Merge GH #1796 More const-time improvements

author: Jack Lloyd <[email protected]> 2018-12-24 14:32:03 -0500
committer: Jack Lloyd <[email protected]> 2018-12-24 14:32:03 -0500
commit: 2f9e7224f4b20d382776786f12a49091504f773a (patch)
tree: 482d4c36a474fbf499d652e639159b5d5044663f
parent: 58a434fb5b94451832b2ccb501567baae20af2e5 (diff)
parent: f29d725c6fc2cf301a8acd7daa03c9ccadccba9e (diff)
7 files changed, 79 insertions, 52 deletions
diff --git a/doc/manual/side_channels.rst b/doc/manual/side_channels.rst
index 32be498e7..8f8067004 100644
--- a/doc/manual/side_channels.rst
+++ b/doc/manual/side_channels.rst
@@ -9,6 +9,34 @@ obviously all open for future improvement.
 The following text assumes the reader is already familiar with cryptographic
 implementations, side channel attacks, and common countermeasures.
 
+Modular Exponentiation
+------------------------
+
+Modular exponentiation uses a fixed window algorithm with Montgomery
+representation.

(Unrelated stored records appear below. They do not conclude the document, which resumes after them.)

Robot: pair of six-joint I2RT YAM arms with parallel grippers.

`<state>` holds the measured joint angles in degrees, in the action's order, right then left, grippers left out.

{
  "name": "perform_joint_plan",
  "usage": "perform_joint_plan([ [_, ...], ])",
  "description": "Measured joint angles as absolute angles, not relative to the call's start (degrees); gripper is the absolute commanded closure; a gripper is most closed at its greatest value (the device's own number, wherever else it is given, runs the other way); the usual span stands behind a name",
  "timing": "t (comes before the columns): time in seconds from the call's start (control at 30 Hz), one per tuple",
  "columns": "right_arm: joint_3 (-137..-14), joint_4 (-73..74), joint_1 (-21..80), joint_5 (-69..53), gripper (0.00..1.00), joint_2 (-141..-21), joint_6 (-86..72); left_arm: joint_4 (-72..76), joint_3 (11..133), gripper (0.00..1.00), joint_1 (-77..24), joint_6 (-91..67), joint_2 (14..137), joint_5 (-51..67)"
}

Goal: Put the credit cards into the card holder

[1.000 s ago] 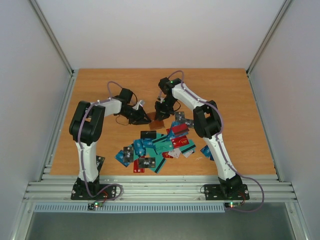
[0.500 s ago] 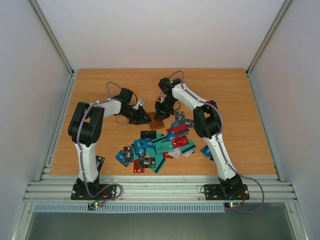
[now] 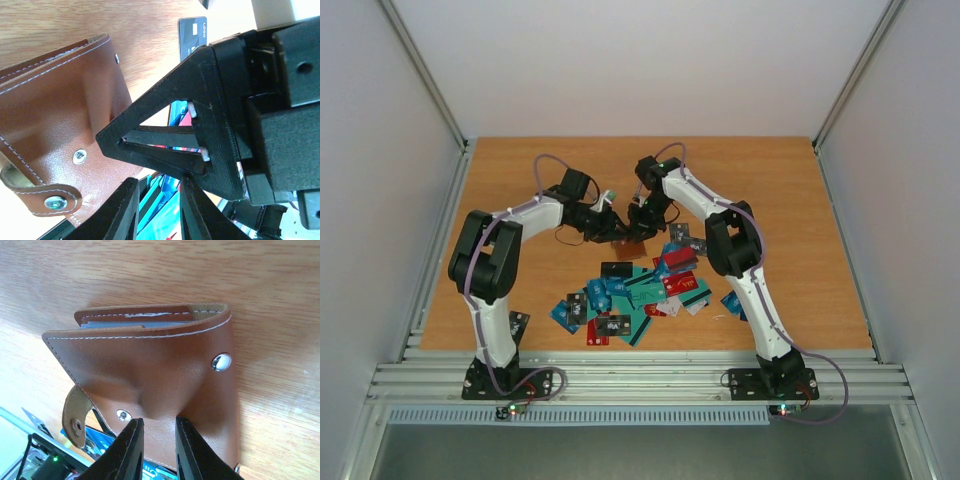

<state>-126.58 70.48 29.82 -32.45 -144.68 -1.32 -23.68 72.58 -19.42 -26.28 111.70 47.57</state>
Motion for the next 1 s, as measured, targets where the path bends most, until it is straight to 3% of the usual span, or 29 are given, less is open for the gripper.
perform_joint_plan([
  [0.47, -126.5, 70.4, 29.8, -32.2, 0.8, -144.6, -1.4, -26.2, 70.4, 0.81, -17.4, -21.5, 104.9, 40.5],
  [1.0, -126.5, 70.4, 29.8, -32.2, 0.8, -144.6, -1.3, -27.0, 69.0, 0.86, -17.1, -19.2, 110.1, 38.7],
])
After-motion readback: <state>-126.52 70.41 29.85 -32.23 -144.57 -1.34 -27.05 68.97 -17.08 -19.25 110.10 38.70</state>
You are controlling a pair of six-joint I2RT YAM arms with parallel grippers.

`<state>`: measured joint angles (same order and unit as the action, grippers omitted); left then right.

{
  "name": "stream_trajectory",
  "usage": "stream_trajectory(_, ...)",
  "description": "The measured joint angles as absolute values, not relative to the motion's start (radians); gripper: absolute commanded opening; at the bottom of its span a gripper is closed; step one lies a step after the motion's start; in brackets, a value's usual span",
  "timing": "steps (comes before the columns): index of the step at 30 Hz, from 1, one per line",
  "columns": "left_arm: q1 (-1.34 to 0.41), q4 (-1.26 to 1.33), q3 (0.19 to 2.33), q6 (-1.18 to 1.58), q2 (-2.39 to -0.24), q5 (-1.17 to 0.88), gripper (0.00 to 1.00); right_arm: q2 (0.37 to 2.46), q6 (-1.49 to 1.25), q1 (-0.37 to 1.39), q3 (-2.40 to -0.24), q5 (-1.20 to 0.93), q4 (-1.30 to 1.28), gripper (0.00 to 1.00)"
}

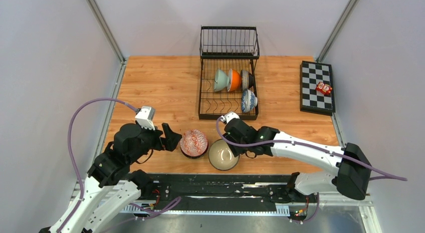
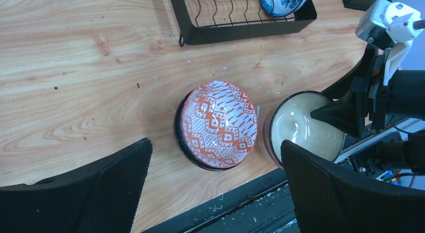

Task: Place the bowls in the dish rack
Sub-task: Pick up the bowl from the center of the board.

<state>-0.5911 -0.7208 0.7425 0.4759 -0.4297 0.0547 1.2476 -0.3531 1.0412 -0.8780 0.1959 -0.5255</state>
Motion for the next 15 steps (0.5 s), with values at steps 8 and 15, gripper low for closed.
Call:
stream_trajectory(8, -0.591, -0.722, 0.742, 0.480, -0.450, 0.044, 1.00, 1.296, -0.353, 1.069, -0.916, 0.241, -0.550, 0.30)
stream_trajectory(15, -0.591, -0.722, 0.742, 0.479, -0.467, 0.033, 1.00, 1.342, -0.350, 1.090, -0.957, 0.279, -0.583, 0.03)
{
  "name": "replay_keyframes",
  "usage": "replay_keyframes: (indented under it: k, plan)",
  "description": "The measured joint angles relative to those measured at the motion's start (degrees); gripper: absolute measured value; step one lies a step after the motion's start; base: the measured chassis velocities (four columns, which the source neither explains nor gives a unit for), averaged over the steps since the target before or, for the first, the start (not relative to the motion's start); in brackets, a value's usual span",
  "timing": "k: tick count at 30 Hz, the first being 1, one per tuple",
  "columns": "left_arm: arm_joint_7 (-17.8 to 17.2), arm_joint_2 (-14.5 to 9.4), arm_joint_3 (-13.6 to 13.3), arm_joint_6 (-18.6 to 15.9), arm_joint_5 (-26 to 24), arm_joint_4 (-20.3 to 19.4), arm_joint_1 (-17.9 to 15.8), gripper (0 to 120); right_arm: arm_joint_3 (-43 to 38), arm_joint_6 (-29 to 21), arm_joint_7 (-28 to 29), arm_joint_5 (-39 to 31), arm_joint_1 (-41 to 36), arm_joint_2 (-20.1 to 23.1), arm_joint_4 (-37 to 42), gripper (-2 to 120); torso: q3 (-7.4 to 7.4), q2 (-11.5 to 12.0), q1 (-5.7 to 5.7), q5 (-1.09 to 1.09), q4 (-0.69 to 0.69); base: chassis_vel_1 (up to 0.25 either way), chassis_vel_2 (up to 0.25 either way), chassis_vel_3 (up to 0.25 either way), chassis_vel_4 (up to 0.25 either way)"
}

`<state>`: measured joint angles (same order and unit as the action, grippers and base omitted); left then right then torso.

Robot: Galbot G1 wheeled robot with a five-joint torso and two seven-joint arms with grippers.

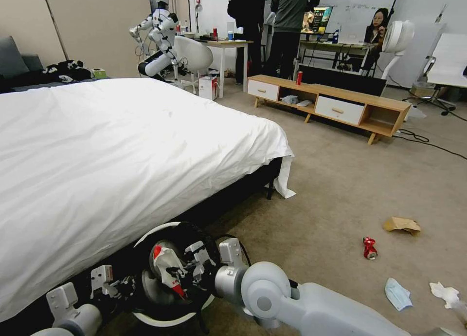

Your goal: Pick up the trash bin, then pick up the garbage from the floor and place it into the trash bin.

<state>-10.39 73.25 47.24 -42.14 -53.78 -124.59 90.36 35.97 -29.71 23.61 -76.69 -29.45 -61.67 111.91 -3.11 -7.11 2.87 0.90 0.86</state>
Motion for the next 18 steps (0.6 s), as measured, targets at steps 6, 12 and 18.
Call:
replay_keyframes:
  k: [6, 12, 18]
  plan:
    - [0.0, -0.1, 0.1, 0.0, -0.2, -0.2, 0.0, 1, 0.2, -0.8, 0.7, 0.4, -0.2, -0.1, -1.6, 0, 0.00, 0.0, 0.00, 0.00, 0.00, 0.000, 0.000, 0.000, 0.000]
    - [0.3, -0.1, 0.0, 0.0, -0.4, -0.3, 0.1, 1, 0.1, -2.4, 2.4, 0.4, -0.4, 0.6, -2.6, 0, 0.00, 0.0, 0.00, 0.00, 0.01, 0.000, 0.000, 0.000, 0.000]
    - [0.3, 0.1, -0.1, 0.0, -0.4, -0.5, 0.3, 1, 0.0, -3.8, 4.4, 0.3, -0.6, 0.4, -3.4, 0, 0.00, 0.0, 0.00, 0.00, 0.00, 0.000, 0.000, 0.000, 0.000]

A side channel silent table lookup is used to access the
+precomputed powers. The caller provides the maximum possible bit length of the
+exponent, and the exponent is zero-padded as required. For example, in a DSA
+signature with 256-bit q, the caller will specify a maximum length of exponent
+of 256 bits, even if the k that was generated was 250 bits. This avoids leaking
+the length of the exponent through the number of loop iterations.
+See monty_exp.cpp and monty.cpp
+
+Karatsuba multiplication algorithm avoids any conditional branches; in
+cases where different operations must be performed it instead uses masked
+operations. See mp_karat.cpp for details.
+
+The Montgomery reduction is written to run in constant time.

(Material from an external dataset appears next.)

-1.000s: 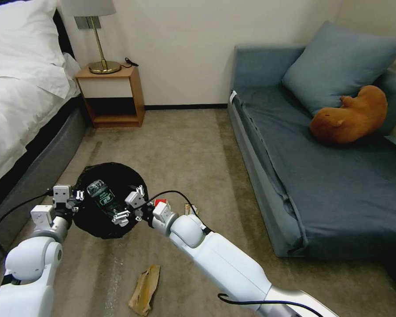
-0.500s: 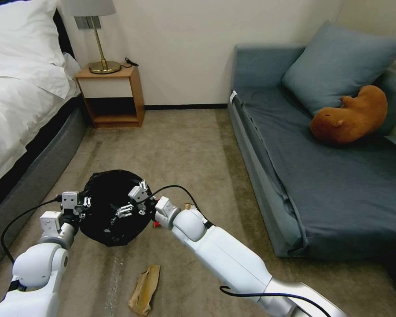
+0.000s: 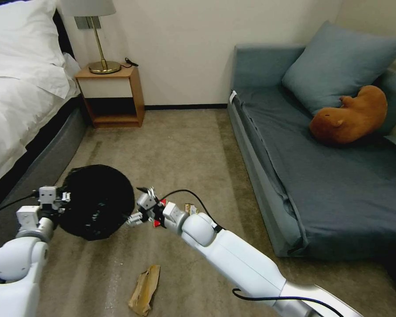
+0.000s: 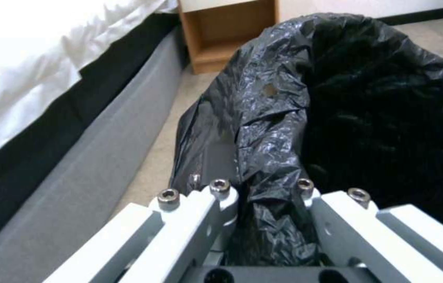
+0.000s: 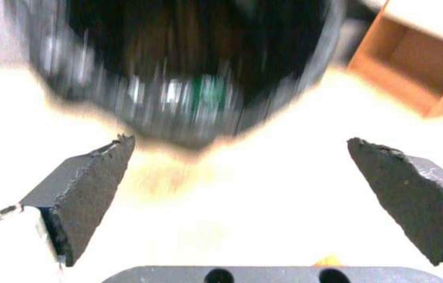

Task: Pick up the trash bin, then pick up the garbage on the floor and place it into the trash bin.

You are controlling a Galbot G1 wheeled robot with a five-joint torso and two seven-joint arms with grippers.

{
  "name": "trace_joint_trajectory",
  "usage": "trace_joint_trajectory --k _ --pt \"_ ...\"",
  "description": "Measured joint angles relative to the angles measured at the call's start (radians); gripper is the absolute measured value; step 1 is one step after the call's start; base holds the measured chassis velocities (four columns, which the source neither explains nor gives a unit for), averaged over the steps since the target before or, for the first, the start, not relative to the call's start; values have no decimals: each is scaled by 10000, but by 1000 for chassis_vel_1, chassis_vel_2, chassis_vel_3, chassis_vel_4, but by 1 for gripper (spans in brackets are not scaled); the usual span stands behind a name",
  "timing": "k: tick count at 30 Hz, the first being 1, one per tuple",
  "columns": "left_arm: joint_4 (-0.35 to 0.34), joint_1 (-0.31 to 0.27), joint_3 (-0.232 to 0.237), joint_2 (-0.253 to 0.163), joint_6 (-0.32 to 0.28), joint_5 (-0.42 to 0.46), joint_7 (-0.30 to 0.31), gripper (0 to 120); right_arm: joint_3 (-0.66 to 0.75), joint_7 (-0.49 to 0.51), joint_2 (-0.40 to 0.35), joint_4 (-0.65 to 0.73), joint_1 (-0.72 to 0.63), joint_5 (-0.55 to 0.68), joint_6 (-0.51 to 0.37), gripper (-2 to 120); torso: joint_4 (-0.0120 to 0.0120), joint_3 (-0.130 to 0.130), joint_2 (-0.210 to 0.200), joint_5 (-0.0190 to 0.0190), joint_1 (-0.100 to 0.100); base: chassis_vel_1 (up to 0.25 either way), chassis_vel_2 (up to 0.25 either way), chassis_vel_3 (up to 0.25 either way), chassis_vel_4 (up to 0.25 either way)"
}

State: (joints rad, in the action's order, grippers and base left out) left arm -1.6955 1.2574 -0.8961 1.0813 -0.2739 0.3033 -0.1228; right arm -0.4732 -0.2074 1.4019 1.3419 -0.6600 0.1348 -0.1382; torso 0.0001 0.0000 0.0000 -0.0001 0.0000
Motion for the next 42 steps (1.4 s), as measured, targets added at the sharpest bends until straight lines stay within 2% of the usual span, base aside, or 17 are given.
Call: trace_joint_trajectory --k 5,10,18,29,36,42 --pt "68 38 -82 -152 12 104 15 5 -582 78 -67 -491 -253 -121 -282 100 -1 0 0 0 0 0 0 0 0" --pt "-177 208 -98 -281 -4 155 23 5 -1063 121 -193 -582 -499 -32 -845 100 -2 0 0 1 0 0 0 0 0" --pt "-509 389 -83 -229 -85 101 14 5 -1222 62 -331 -582 -826 1 -1327 100 -1 0 0 0 0 0 0 0 0" --pt "-678 332 -8 -89 -172 25 85 5 -891 -307 -281 -969 -1839 -851 -984 100 -2 0 0 1 0 0 0 0 0" --pt "-777 277 64 -64 -251 16 198 5 -866 -316 -186 -1126 -2007 -958 -795 100 -2 0 1 1 0 0 0 0 0" --pt "-1151 307 111 6 -407 76 348 5 -994 -316 -66 -1346 -2058 -1005 -598 100 -1 -1 0 1 0 0 0 0 0"
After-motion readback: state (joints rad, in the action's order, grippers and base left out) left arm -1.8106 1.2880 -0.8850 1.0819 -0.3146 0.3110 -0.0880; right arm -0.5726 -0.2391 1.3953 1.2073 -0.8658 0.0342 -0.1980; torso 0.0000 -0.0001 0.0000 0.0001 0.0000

+The final reduction is handled with a masked subtraction. See mp_monty.cpp.
+
+Barrett Reduction
+--------------------
+
+The Barrett reduction code is written to avoid input dependent branches. The
+Barrett algorithm only works for inputs that are most the square of the modulus;
+larger values fall back on a different (slower) division algorithm. This
+algorithm is also const time, but the branch allows detecting when a value
+larger than the square of the modulus was reduced.
+
 RSA
 ----------------------
 
@@ -105,33 +133,6 @@ coming from the length of the RSA key (which is public information).
 
 See eme_oaep.cpp.
 
-Modular Exponentiation
-------------------------
-
-Modular exponentiation uses a fixed window algorithm with Montgomery
-representation. A side channel silent table lookup is used to access the
-precomputed powers. The caller provides the maximum possible bit length of the
-exponent, and the exponent is zero-padded as required. For example, in a DSA
-signature with 256-bit q, the caller will specify a maximum length of exponent
-of 256 bits, even if the k that was generated was 250 bits. This avoids leaking
-the length of the exponent through the number of loop iterations.
-See monty_exp.cpp and monty.cpp
-
-Karatsuba multiplication algorithm avoids any conditional branches; in
-cases where different operations must be performed it instead uses masked
-operations. See mp_karat.cpp for details.
-
-The Montgomery reduction is written (and tested) to run in constant time.
-The final reduction is handled with a masked subtraction. See mp_monty.cpp.
-
-Barrett Reduction
---------------------
-
-The Barrett reduction code is written to avoid input dependent branches.
-However the Barrett algorithm only works for inputs that are most the
-square of the modulus; larger values fall back to the schoolbook
-division algorithm which is not const time.
-
 ECC point decoding
 ----------------------
 
@@ -170,9 +171,12 @@ The base point multiplication algorithm is a comb-like technique which
 precomputes ``P^i,(2*P)^i,(3*P)^i`` for all ``i`` in the range of valid scalars.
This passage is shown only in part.